● Assignment
Take every line containing "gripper" from the material and copy it.

--*--

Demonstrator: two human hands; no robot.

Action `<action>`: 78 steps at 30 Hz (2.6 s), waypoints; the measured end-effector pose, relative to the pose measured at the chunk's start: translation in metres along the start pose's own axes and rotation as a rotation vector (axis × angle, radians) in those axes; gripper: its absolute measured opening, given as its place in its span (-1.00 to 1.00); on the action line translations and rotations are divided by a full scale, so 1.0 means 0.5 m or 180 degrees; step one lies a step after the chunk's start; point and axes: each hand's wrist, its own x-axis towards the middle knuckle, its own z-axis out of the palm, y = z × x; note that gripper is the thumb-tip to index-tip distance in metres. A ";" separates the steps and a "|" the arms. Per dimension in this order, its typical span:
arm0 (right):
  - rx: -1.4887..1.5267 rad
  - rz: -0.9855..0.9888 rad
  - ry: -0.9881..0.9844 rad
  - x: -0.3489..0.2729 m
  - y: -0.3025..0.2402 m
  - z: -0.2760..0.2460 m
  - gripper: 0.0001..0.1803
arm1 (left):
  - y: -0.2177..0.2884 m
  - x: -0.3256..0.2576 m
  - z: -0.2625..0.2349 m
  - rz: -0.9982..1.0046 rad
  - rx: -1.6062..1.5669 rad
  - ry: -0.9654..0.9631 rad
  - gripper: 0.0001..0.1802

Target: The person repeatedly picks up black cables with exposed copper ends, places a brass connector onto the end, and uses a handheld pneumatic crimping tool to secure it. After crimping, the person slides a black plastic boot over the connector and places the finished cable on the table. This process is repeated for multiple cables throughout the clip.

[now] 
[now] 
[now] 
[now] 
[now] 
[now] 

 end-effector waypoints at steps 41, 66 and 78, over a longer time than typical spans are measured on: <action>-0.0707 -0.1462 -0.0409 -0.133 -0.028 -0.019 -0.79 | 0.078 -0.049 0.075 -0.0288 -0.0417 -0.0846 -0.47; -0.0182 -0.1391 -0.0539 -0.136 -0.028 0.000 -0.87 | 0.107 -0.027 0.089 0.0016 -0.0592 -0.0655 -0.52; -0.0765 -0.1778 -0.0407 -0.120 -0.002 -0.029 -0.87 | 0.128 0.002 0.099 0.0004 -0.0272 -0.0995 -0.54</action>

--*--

● Solution
Action `<action>`: 78 steps at 30 Hz (2.6 s), waypoints; the measured end-effector pose, relative to the pose measured at the chunk's start: translation in metres along the start pose's own axes and rotation as a rotation vector (axis × angle, radians) in those axes; gripper: its absolute measured opening, given as its place in its span (-1.00 to 1.00); on the action line translations and rotations are divided by a full scale, so 1.0 means 0.5 m or 180 degrees; step one lies a step after the chunk's start; point and axes: each hand's wrist, its own x-axis towards the middle knuckle, its own z-axis out of the palm, y = z × x; note that gripper is the thumb-tip to index-tip distance in metres. A ";" separates the steps and a "|" the arms. Per dimension in this order, its typical span:
  - gripper: 0.0001..0.1803
  - gripper: 0.0001..0.1802

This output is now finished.